*** DATASET SECTION ***

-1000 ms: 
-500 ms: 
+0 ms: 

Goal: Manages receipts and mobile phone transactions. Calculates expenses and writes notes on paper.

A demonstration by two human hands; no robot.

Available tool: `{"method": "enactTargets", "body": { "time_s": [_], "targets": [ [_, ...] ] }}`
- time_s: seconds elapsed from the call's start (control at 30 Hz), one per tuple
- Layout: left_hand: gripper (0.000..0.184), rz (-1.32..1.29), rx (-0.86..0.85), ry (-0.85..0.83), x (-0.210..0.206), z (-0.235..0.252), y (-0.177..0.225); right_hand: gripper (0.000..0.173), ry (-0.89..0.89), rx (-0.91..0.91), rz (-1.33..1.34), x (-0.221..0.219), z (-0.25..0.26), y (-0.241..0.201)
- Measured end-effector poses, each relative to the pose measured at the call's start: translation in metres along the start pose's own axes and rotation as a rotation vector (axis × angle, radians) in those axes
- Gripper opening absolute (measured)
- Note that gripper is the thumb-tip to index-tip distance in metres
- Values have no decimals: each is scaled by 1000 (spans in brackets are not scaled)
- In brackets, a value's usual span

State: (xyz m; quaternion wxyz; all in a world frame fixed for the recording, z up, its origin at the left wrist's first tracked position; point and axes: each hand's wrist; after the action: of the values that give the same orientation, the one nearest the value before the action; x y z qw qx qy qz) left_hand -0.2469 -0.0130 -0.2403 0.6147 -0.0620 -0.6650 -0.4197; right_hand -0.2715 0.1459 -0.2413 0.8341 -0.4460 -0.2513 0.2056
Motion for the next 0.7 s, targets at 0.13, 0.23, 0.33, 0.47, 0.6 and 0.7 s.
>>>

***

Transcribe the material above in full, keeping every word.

-1000 ms: 
-500 ms: 
+0 ms: 

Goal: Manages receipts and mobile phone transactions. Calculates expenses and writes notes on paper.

A demonstration by two human hands; no robot.

Available tool: `{"method": "enactTargets", "body": { "time_s": [_], "targets": [ [_, ...] ] }}`
- time_s: seconds elapsed from the call's start (control at 30 Hz), one per tuple
- Layout: left_hand: gripper (0.000..0.184), rz (-1.32..1.29), rx (-0.86..0.85), ry (-0.85..0.83), x (-0.210..0.206), z (-0.235..0.252), y (-0.177..0.225); right_hand: gripper (0.000..0.173), ry (-0.89..0.89), rx (-0.91..0.91), rz (-1.33..1.34), x (-0.221..0.219), z (-0.25..0.26), y (-0.241..0.201)
- Measured end-effector poses, each relative to the pose measured at the call's start: translation in metres along the start pose's own axes and rotation as a rotation vector (axis × angle, radians) in those axes
- Gripper opening absolute (measured)
- Note that gripper is the thumb-tip to index-tip distance in metres
- Values have no decimals: each is scaled by 1000 (spans in brackets are not scaled)
- In brackets, a value's usual span

State: (xyz m; quaternion wxyz; all in a world frame fixed for the recording, z up, its origin at the left wrist's first tracked position; point and axes: each hand's wrist; after the action: of the values that give the same orientation, the one nearest the value before the action; x y z qw qx qy qz) left_hand -0.2469 -0.0130 -0.2403 0.6147 -0.0620 -0.6650 -0.4197; right_hand -0.2715 0.1459 -0.2413 0.8341 -0.4460 -0.2513 0.2056
Motion for the next 0.7 s, targets at 0.13, 0.23, 0.33, 0.47, 0.6 and 0.7 s.
>>>

Nothing remains to be added to this answer.